Le butinage religieux
Après avoir exploré les débats qui animent la socioanthropologie religieuse, il convient
de filer – avec prudence – notre métaphore pour rendre compte des pratiques que nous
avons étudiées au Kenya, au Ghana, en Suisse, comme au Brésil. En revanche, nous
n’aborderons que peu les raisons qui conduisent les pratiquants à butiner, car elles
dépassent les limites de ce texte. Nous avons également choisi de ne pas évoquer le
résultat du butinage que nous avons développé dans un autre texte (Droz et al., 2014).

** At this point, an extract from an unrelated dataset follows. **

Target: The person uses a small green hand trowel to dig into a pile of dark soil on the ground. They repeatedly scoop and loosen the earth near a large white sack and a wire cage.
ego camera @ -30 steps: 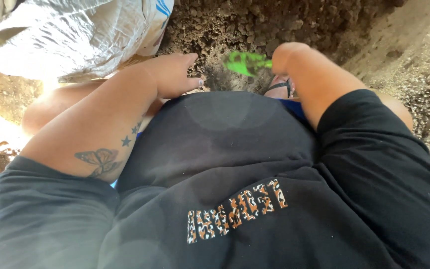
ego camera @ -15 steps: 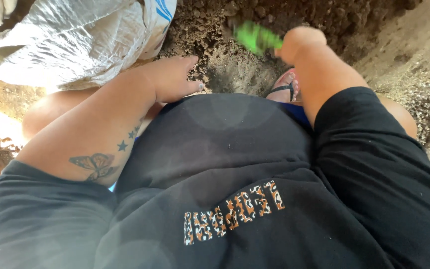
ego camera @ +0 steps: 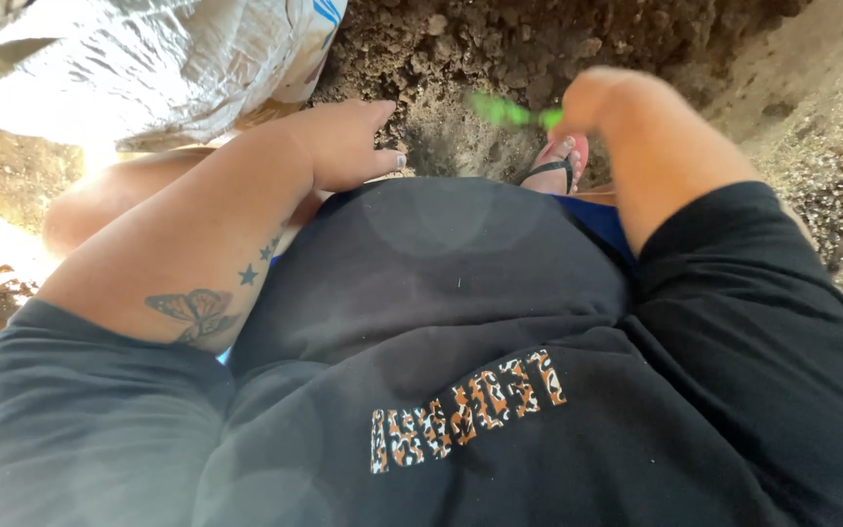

Parler de butinage religieux, c’est observer les pratiques sociales et les « manières de
faire » en religion – le butinage – pour documenter une pratique religieuse : les passages
d’une dénomination à l’autre, les participations à des offices religieux sans y adhérer
formellement, les cercles de prières qui réunissent des pratiquants de diverses
dénominations, etc. En effet, les religions du Livre offrent une représentation du religieux
et des pratiques qui privilégie la dichotomie entre fidèles et infidèles. Toute démarche
contraire est alors perçue comme une déviation. Bref, le butinage de l’acteur, sa sensibilité
aux croyances diverses et ses « glissements de l’entre et de l’entre-deux » (Laplantine,
2003) n’y ont pas de place. Pourtant, le butinage religieux correspond bien à une
« manière de faire » (de Certeau, 1980), qui met l’accent sur la mobilité du pratiquant
dont la pratique ne peut se réduire aux prescriptions institutionnelles. « Le pratiquant ne
« passe » pas d’une dénomination A à une dénomination B puis à une C. Il ne cesse, au
contraire, de commuter de A à B puis à C pour revenir ensuite à A, puis à C, puis à B, etc.